On the Robustness of Randomized Ensembles to Adversarial Perturbations
Authors: Hassan Dbouk, Naresh Shanbhag
ICML 2023 | Conference PDF | Archive PDF | Plain Text | LLM Run Details
| Reproducibility Variable | Result | LLM Response |
|---|---|---|
| Research Type | Experimental | In this work, we first demystify RECs as we derive fundamental results regarding their theoretical limits, necessary and sufficient conditions for them to be useful, and more.

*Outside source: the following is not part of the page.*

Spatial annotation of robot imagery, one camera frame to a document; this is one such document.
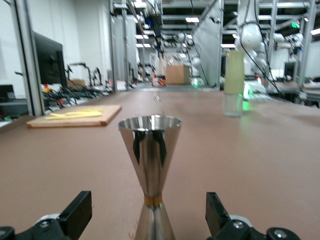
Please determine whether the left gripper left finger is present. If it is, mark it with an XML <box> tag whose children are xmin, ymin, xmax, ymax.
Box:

Leveraging this new understanding, we propose a new boosting algorithm (BARRE) for training robust RECs, and empirically demonstrate its effectiveness at defending against strong ℓ normbounded adversaries across various network architectures and datasets. |
| Researcher Affiliation | Academia | 1Department of Electrical and Computer Engineering, University of Illinois at Urbana-Champaign, Urbana, USA. Correspondence to: Hassan Dbouk <hdbouk2@illinois.edu>. |
| Pseudocode | Yes | Algorithm 1 The Optimal Sampling Probability (OSP) Algorithm for Randomized Ensembles ... Algorithm 2 The Boosting Algorithm for Robust Randomized Ensembles (BARRE) |
| Open Source Code | Yes | Our code can be found at https://github.com/hsndbk4/BARRE. |
| Open Datasets | Yes | We report results for three network architectures with different complexities: Res Net-20 (He et al., 2016), Mobile Net V1 (Howard et al., 2017), and Res Net-18, across CIFAR-10 and CIFAR-100 datasets (Krizhevsky et al., 2009). |
| Dataset Splits | No | The paper mentions 'training set' but does not specify the explicit percentages or sample counts for training, validation, and test splits. |
| Hardware Specification | No | The paper mentions network architectures (e.g., Res Net-20, Mobile Net V1, Res Net-18) and computational complexity in FLOPs, but does not specify the actual hardware (e.g., specific GPU or CPU models, memory) used for running the experiments. |
| Software Dependencies | No | The paper mentions SGD, margin-maximizing cross-entropy (MCE) loss, PGD, and ARC algorithm, but does not provide version numbers for any software libraries or frameworks (e.g., PyTorch, TensorFlow, scikit-learn, CUDA). |
| Experiment Setup | Yes | All models are trained for 100 epochs via SGD with a batch size of 256 and 0.1 initial learning rate, decayed by 0.1 first at the 50th epoch and twice at the 75th epoch. We employ the recently proposed margin-maximizing cross-entropy (MCE) loss from (Zhang et al., 2022) with 0.9 momentum and a weight decay factor of 5 × 10^−4. We use 10 attack iterations during training with ϵ = 8/255 and a step size β = 2/255. |